Ralph Kimball, while at Metaphor Computer Systems, pioneered dimensional modeling, or star schemas, in the early 1980s (see Figure 2).  The dimensional model was designed to accommodate the analysis approach of the business users via two important design concepts:

  • Fact tables (populated with metrics, measures or scores) that correspond to transactional systems such as orders, shipments, sales, returns, premiums, claims, accounts receivable, and accounts payable.  Facts are typically numeric values that can be aggregated (e.g., averaged, counted, summed).
  • Dimension tables (populated with attributes about that dimension) that represent the “nouns” of that particular transactional system such as products, markets, stores, employees, customers, and different variations of time.  Dimensions are groups of hierarchies and descriptors that describe the facts.  It is these dimensional attributes that enable analytic exploration, attributes such as size, weight, location (street, city, state, zip), age, gender, tenure, etc.
Dimensional Model (Star Schema)

Figure 2: Dimensional Model (Star Schema)

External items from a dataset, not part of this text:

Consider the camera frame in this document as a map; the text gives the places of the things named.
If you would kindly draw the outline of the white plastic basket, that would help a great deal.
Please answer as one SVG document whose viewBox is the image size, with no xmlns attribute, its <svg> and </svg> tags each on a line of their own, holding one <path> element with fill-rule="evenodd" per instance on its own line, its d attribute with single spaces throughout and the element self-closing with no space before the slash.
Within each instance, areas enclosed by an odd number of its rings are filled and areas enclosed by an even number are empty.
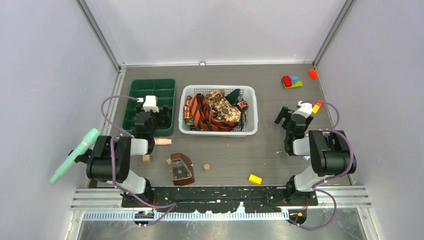
<svg viewBox="0 0 424 240">
<path fill-rule="evenodd" d="M 188 85 L 183 89 L 179 130 L 188 135 L 245 137 L 258 130 L 255 90 L 243 85 Z"/>
</svg>

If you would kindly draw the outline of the orange navy striped tie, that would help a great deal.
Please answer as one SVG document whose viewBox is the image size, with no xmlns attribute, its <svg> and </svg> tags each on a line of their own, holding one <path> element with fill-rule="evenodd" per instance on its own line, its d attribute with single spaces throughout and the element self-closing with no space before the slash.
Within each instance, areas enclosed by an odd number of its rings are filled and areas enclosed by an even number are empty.
<svg viewBox="0 0 424 240">
<path fill-rule="evenodd" d="M 241 126 L 241 120 L 236 122 L 217 120 L 213 118 L 213 109 L 202 93 L 196 94 L 189 101 L 189 110 L 194 127 L 207 132 L 231 132 Z"/>
</svg>

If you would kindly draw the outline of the brown wooden metronome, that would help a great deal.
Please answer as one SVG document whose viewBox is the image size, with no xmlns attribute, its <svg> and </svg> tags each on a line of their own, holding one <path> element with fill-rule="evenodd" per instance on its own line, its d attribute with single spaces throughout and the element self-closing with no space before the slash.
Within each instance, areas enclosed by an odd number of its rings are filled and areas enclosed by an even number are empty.
<svg viewBox="0 0 424 240">
<path fill-rule="evenodd" d="M 187 186 L 195 182 L 191 159 L 182 153 L 170 155 L 172 182 L 174 186 Z"/>
</svg>

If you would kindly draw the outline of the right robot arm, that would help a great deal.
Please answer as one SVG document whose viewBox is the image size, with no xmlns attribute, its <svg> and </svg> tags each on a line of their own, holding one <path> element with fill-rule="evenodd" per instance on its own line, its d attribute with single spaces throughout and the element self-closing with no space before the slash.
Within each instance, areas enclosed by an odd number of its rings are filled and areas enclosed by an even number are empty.
<svg viewBox="0 0 424 240">
<path fill-rule="evenodd" d="M 313 197 L 315 188 L 324 182 L 352 174 L 357 169 L 355 155 L 343 131 L 309 130 L 312 106 L 299 103 L 296 110 L 283 106 L 275 124 L 285 130 L 284 150 L 289 156 L 308 157 L 310 165 L 286 183 L 283 200 L 299 205 Z"/>
</svg>

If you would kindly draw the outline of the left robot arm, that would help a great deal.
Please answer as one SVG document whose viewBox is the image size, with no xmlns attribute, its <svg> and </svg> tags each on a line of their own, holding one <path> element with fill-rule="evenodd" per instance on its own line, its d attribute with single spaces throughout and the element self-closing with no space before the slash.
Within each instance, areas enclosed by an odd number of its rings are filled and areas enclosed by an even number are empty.
<svg viewBox="0 0 424 240">
<path fill-rule="evenodd" d="M 135 130 L 130 136 L 100 135 L 94 148 L 77 155 L 74 162 L 86 164 L 90 180 L 118 187 L 124 192 L 124 199 L 148 207 L 154 202 L 151 183 L 130 169 L 130 160 L 132 156 L 148 157 L 158 145 L 155 140 L 157 127 L 170 126 L 171 119 L 168 105 L 159 112 L 138 107 Z"/>
</svg>

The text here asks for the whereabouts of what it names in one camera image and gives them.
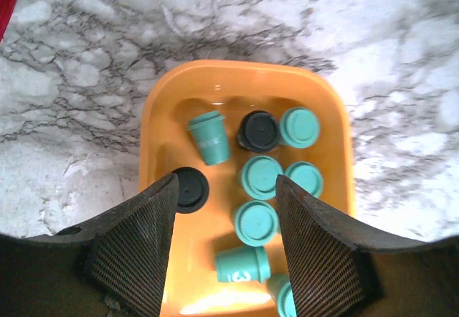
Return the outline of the green capsule number 3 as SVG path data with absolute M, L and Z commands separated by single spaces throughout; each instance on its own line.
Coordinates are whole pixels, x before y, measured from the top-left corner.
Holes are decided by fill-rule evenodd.
M 293 148 L 308 148 L 320 135 L 320 123 L 307 108 L 290 108 L 280 119 L 280 143 Z

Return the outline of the black coffee capsule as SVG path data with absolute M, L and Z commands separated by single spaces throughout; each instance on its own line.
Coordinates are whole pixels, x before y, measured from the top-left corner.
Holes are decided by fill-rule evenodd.
M 248 151 L 267 153 L 280 143 L 280 129 L 276 118 L 264 110 L 254 110 L 241 121 L 237 142 Z

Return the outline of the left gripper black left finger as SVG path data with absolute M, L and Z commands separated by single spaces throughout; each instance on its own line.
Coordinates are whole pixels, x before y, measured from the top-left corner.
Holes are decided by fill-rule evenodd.
M 3 316 L 158 316 L 179 181 L 167 174 L 136 196 L 55 235 L 1 236 Z

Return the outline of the orange plastic storage basket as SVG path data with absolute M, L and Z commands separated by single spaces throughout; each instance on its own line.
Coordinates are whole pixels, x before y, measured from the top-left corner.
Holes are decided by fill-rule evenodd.
M 240 246 L 231 214 L 249 200 L 238 174 L 252 157 L 236 142 L 241 120 L 254 110 L 279 118 L 294 107 L 316 114 L 321 127 L 318 141 L 304 149 L 279 146 L 272 157 L 282 167 L 296 161 L 314 164 L 323 176 L 321 199 L 355 215 L 349 115 L 336 91 L 319 75 L 281 65 L 197 60 L 167 72 L 152 88 L 141 121 L 140 188 L 182 166 L 200 170 L 210 188 L 200 210 L 175 218 L 162 316 L 277 315 L 265 285 L 219 282 L 214 256 Z M 224 116 L 231 156 L 208 166 L 186 127 L 190 119 L 213 110 Z

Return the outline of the green capsule late added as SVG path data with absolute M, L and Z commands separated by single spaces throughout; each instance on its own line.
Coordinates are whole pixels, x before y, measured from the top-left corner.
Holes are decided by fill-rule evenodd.
M 281 317 L 296 317 L 295 302 L 289 277 L 286 274 L 272 275 L 267 283 L 268 292 L 274 300 Z

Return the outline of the green capsule with number 3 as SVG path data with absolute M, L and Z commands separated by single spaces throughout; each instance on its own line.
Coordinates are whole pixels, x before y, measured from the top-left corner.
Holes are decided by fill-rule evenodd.
M 232 213 L 237 237 L 251 247 L 269 243 L 280 228 L 278 213 L 267 202 L 252 200 L 240 205 Z

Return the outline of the green capsule with chinese text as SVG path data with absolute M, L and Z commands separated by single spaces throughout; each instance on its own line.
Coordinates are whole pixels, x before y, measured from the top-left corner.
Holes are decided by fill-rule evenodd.
M 250 197 L 266 201 L 275 197 L 279 175 L 283 175 L 283 168 L 274 158 L 255 156 L 241 168 L 239 180 Z

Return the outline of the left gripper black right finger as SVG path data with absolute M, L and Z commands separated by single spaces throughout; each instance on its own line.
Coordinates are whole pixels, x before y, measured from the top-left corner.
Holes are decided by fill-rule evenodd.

Dimensional modeling was ideal for business users because it was designed with their analytic thinking in mind.  What do I mean by that?  For example, “By” analysis is a common way for capturing the reporting and analysis needs of the business users during the design phase of an analytic project.  The “By” analysis is consistent with the way the business users tend to frame their data requests such as:

  • I want to see sales and returns by month, store, geography, product category, product type and customer segment
  • I want to compare this month and last month’s claims by policy type, policy rider, zip code, city, state, region, customer tenure and customer age
  • I want to see social sentiment scores trended by social media source, subject, and day of week

Today, all Business Intelligence (BI) tools use dimensional modeling as the standard way for interacting with the data warehouse.

Data Modeling For Data Science

In the world of data science using Hadoop, we again need to think differently about how we do data modeling.  Hadoop was originally designed by Google and Yahoo to deal with very long, flat web logs (see Figure 3).  Heck, Google called it “Big Table[1]” since it was an uber large table, not a series of smaller tables tied together with joins – it was just designed differently.

Sample Log file

Figure 3: Sample Log File

For example, Hadoop accesses data in very large blocks – the default block size is 64MB to 128MB versus relational database accesses block sizes are typically 32Kb or less.  To optimize this block size advantage, the data science team wants very long, flat records.

For example, some of our data scientists prefer to “flatten” a star schema by collapsing or integrating the dimensional tables that surround the fact table into a single, flat record in order to construct and execute more complex data queries without having to use joins (see Figure 4).

Flattening the Star Schema for Data Science work on  Hadoop

Figure 4: Flattening the Star Schema for Data Science Work on Hadoop

Taking this to the next level, the data science team will create an uber long record for each different business functions that can be more easily analyzed using Hadoop (see Figure 5).

Data Science Data Modeling on Hadoop

Figure 5: Using Large Flat Files To Eliminate/Reduce Joins On Hadoop

For example, we could have the following massively long records for an individual for whom we want to analyze:

  • Customer demographics (age, gender, current and previous home addresses, value of current and previous home, history of marital status, kids and their ages and genders, current and previous income, etc.)
  • Customer purchase history (annual purchases including items purchased, returns, prices paid, discounts, coupons, location, day of week, time of day, weather condition, temperatures)
  • Customer social activities (entire history of social media posts, likes, shares, tweets, favorites, retweets, etc.)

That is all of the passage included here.